## [Task details]
Reproduce the line with "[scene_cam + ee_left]" and everything after it in the listing below, exactly, both ends included. No pictures.

## [Given material]
• • •

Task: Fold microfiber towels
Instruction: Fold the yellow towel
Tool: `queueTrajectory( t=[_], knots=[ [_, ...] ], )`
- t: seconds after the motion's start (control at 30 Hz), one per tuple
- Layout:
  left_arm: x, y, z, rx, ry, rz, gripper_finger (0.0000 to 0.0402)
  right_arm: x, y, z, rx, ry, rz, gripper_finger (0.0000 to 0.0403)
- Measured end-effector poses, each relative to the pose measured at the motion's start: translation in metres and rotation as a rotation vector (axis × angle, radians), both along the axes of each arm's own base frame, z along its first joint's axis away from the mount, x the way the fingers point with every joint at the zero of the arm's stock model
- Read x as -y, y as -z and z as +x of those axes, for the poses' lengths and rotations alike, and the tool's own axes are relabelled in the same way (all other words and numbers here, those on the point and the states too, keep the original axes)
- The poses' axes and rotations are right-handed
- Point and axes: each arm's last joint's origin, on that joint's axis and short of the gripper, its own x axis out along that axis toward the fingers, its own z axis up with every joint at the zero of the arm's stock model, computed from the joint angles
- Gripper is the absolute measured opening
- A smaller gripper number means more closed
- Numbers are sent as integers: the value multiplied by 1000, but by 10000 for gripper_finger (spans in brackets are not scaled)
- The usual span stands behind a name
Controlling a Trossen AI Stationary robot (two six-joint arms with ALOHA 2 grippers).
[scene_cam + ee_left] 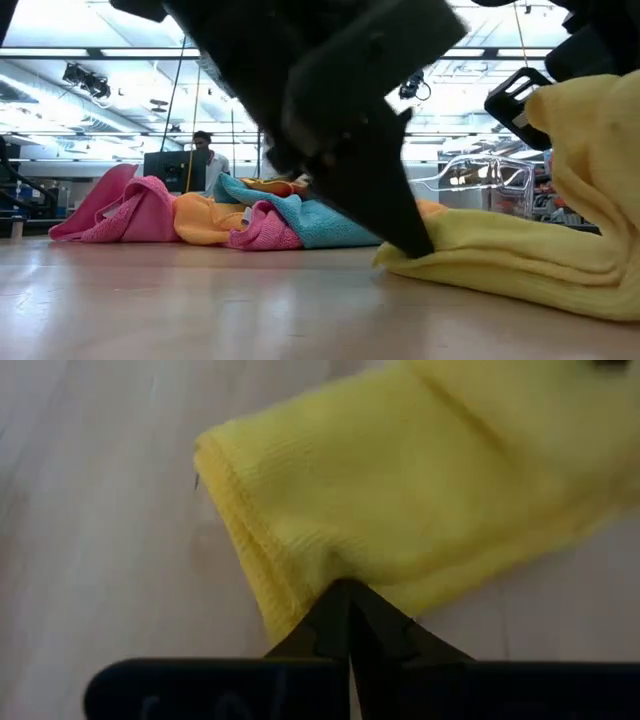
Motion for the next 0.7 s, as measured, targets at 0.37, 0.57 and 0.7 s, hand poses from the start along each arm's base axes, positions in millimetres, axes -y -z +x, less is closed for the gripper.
queueTrajectory(
  t=[0.37,0.57,0.7],
  knots=[
    [6,2,-2,8,-10,-8,28,25,1,15,18,7,-58,15],
    [8,2,-3,8,-6,-9,8,34,1,21,24,-52,-60,15],
    [8,2,-3,10,-6,-10,12,38,6,26,28,-85,-65,15]
  ],
)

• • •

## [Result]
[scene_cam + ee_left] 
Motion for the next 0.7 s, as measured, targets at 0.37, 0.57 and 0.7 s, hand poses from the start along each arm's base axes, positions in millimetres, axes -y -z +x, less is closed for the gripper.
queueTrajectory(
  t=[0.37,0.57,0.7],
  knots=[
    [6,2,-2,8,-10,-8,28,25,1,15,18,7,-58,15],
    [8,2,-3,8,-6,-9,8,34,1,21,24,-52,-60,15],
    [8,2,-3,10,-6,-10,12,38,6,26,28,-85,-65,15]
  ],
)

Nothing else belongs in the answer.